- Task to complete -
Among the lines of data below, reproduce only those from the one with "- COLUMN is" through the one with "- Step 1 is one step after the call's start", exactly as they stand, both ends included.

(Records excerpted from a collection)
====================

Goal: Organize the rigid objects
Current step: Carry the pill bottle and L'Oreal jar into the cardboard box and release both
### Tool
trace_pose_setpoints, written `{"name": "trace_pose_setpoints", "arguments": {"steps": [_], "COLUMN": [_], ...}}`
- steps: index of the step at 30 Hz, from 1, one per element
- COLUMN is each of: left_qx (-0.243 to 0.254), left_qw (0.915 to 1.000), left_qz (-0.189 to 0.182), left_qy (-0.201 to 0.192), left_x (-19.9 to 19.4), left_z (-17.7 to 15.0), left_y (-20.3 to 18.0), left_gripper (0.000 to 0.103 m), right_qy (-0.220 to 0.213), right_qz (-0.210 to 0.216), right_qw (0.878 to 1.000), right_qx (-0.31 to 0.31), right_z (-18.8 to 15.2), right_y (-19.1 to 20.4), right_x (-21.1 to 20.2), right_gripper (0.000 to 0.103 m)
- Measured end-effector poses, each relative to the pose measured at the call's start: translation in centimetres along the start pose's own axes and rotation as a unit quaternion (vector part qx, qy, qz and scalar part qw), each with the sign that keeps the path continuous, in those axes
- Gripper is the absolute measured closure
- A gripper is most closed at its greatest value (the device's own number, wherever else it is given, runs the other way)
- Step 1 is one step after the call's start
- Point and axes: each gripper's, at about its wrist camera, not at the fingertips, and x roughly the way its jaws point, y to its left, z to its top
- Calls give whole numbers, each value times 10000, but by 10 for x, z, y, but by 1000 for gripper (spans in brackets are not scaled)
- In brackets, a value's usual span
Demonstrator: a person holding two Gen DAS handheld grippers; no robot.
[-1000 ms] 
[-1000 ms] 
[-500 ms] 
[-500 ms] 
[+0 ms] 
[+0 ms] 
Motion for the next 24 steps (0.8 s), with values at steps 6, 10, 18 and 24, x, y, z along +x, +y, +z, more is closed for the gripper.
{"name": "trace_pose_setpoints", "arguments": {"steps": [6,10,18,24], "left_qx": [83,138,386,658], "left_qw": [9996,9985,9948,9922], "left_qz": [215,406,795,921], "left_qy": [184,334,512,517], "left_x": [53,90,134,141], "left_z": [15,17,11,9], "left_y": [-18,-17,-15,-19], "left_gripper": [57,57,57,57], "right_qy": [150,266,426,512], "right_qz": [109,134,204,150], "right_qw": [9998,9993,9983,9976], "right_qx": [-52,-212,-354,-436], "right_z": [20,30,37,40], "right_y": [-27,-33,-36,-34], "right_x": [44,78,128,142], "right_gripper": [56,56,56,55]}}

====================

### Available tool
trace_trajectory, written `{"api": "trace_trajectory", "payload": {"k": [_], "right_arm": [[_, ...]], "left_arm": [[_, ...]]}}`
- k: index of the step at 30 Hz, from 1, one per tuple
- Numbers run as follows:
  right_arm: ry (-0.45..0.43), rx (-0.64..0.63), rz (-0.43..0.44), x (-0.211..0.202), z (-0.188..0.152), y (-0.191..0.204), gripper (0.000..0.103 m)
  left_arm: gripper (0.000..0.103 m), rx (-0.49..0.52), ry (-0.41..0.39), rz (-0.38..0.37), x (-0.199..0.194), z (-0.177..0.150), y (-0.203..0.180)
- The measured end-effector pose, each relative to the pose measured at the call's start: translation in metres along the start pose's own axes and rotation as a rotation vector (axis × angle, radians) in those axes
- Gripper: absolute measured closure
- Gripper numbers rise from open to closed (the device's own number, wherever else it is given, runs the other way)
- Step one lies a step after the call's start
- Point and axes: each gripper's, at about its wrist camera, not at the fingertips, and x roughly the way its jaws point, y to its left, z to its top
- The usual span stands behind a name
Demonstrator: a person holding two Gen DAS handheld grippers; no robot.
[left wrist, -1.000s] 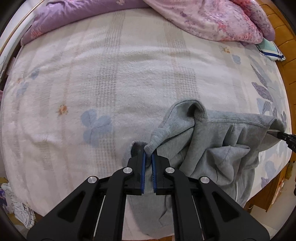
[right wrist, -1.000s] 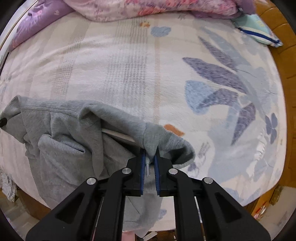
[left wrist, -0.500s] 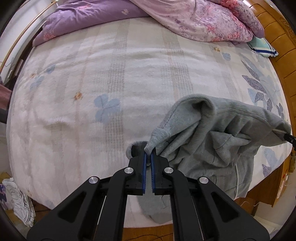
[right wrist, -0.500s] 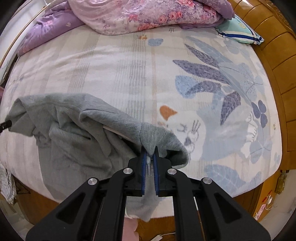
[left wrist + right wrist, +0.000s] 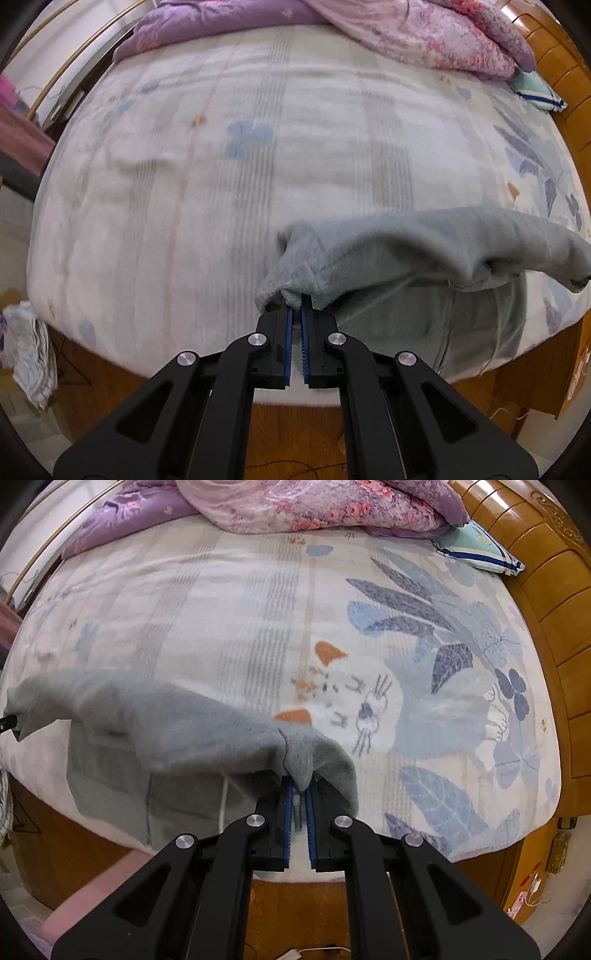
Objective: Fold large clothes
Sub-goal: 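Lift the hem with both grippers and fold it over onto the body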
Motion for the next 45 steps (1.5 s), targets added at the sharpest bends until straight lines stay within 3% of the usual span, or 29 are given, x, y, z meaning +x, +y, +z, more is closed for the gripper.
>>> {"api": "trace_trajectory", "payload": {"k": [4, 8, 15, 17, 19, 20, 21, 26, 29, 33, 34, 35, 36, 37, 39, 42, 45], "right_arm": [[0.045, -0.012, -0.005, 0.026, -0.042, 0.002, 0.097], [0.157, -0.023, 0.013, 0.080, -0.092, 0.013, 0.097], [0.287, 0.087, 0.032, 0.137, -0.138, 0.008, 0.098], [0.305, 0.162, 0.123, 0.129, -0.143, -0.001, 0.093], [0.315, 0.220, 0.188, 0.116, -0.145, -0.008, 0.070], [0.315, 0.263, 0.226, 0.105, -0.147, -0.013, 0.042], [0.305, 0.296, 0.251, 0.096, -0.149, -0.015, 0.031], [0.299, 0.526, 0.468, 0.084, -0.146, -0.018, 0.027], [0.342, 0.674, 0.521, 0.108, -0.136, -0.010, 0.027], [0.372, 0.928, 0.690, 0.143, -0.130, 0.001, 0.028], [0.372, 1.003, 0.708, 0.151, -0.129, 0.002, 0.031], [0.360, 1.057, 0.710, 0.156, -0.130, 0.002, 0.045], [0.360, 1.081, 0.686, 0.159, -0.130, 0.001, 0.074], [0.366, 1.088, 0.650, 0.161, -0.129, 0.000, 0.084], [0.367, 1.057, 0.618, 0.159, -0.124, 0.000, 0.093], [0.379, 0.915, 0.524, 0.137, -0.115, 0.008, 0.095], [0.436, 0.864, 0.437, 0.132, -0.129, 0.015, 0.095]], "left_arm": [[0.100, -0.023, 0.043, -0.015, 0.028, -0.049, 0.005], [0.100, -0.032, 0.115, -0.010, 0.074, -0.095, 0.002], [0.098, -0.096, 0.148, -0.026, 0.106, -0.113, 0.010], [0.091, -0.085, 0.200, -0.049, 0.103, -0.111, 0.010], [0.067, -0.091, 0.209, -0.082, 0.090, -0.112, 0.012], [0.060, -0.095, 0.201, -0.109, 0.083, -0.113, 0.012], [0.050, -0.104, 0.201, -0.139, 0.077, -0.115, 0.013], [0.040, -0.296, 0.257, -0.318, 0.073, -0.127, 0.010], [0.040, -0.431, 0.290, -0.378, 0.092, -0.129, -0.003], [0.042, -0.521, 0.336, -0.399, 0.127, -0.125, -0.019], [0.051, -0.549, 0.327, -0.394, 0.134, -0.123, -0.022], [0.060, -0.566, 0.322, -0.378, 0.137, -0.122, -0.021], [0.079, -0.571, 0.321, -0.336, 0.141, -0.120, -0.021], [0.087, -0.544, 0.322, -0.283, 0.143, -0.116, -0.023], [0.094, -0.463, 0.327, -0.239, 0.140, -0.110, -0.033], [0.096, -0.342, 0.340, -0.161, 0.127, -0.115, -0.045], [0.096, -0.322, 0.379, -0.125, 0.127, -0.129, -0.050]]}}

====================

- Response area -
- COLUMN is each of: left_qx (-0.243 to 0.254), left_qw (0.915 to 1.000), left_qz (-0.189 to 0.182), left_qy (-0.201 to 0.192), left_x (-19.9 to 19.4), left_z (-17.7 to 15.0), left_y (-20.3 to 18.0), left_gripper (0.000 to 0.103 m), right_qy (-0.220 to 0.213), right_qz (-0.210 to 0.216), right_qw (0.878 to 1.000), right_qx (-0.31 to 0.31), right_z (-18.8 to 15.2), right_y (-19.1 to 20.4), right_x (-21.1 to 20.2), right_gripper (0.000 to 0.103 m)
- Measured end-effector poses, each relative to the pose measured at the call's start: translation in centimetres along the start pose's own axes and rotation as a unit quaternion (vector part qx, qy, qz and scalar part qw), each with the sign that keeps the path continuous, in those axes
- Gripper is the absolute measured closure
- A gripper is most closed at its greatest value (the device's own number, wherever else it is given, runs the other way)
- Step 1 is one step after the call's start

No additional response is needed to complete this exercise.